┏━━

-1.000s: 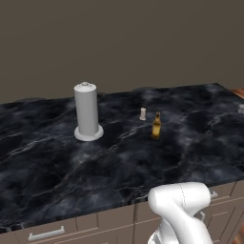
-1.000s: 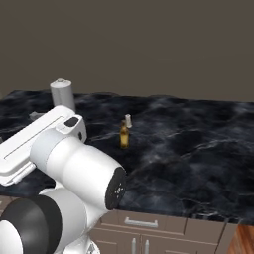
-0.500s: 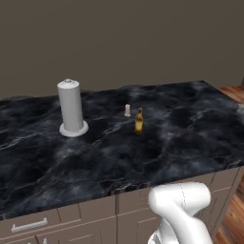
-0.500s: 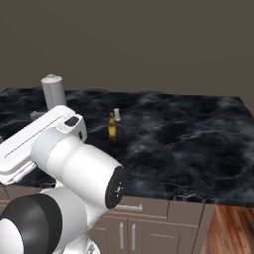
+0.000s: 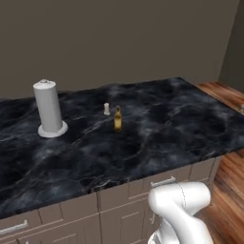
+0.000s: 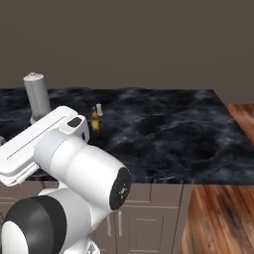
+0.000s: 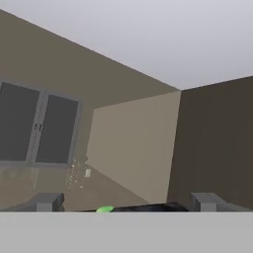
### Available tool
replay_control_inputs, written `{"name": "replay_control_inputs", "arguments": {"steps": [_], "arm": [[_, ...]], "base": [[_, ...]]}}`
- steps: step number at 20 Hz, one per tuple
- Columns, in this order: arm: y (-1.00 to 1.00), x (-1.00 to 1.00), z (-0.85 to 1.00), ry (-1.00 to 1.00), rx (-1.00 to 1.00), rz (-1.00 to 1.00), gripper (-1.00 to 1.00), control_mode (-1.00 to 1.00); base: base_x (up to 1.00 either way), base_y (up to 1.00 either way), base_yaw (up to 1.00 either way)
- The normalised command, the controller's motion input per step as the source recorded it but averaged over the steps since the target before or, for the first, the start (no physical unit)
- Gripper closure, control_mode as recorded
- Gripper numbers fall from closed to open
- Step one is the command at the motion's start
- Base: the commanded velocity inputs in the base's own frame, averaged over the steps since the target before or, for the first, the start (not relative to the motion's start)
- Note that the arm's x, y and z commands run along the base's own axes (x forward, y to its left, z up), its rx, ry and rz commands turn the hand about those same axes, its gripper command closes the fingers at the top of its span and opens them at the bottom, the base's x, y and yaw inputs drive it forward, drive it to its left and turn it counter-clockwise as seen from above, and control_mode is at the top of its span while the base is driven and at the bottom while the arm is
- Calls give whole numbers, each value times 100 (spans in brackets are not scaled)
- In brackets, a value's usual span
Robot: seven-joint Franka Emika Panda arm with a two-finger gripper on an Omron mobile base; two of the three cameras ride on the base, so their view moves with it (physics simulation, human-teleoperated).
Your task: Open the cabinet directly in front. Then move the beer and the mug to the dining counter with the candle on it.
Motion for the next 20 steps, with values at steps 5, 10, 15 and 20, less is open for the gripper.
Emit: {"name": "replay_control_inputs", "arguments": {"steps": [5,10,15,20], "arm": [[0,0,0,0,0,0,-100,100],[0,0,0,0,0,0,-100,100],[0,0,0,0,0,0,-100,100],[0,0,0,0,0,0,-100,100]], "base": [[14,-9,-45],[17,-13,-52],[9,-24,-56],[14,-17,-59]]}}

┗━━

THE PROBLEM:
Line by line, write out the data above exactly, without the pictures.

YOUR SOLUTION:
-1.000s: 
-1.000s: 
-0.500s: 
-0.500s: 
+0.000s: 
+0.000s: 
+0.000s: 
### Available tool
replay_control_inputs, written `{"name": "replay_control_inputs", "arguments": {"steps": [_], "arm": [[_, ...]], "base": [[_, ...]]}}`
- steps: step number at 20 Hz, one per tuple
- Columns, in this order: arm: y (-1.00 to 1.00), x (-1.00 to 1.00), z (-0.85 to 1.00), ry (-1.00 to 1.00), rx (-1.00 to 1.00), rz (-1.00 to 1.00), gripper (-1.00 to 1.00), control_mode (-1.00 to 1.00); base: base_x (up to 1.00 either way), base_y (up to 1.00 either way), base_yaw (up to 1.00 either way)
- The normalised command, the controller's motion input per step as the source recorded it but averaged over the steps since the target before or, for the first, the start (no physical unit)
- Gripper closure, control_mode as recorded
- Gripper numbers fall from closed to open
- Step one is the command at the motion's start
- Base: the commanded velocity inputs in the base's own frame, averaged over the steps since the target before or, for the first, the start (not relative to the motion's start)
- Note that the arm's x, y and z commands run along the base's own axes (x forward, y to its left, z up), its rx, ry and rz commands turn the hand about those same axes, its gripper command closes the fingers at the top of its span and opens them at the bottom, the base's x, y and yaw inputs drive it forward, drive it to its left and turn it counter-clockwise as seen from above, and control_mode is at the top of its span while the base is driven and at the bottom while the arm is
- Calls give whole numbers, each value times 100 (spans in brackets are not scaled)
- In brackets, a value's usual span
Robot: seven-joint Franka Emika Panda arm with a two-finger gripper on an Omron mobile base; two of the three cameras ride on the base, so their view moves with it (physics simulation, human-teleoperated).
Your task: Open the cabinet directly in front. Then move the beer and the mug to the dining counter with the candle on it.
Motion for the next 20 steps, with values at steps 5, 10, 15 and 20, less is open for the gripper.
Emit: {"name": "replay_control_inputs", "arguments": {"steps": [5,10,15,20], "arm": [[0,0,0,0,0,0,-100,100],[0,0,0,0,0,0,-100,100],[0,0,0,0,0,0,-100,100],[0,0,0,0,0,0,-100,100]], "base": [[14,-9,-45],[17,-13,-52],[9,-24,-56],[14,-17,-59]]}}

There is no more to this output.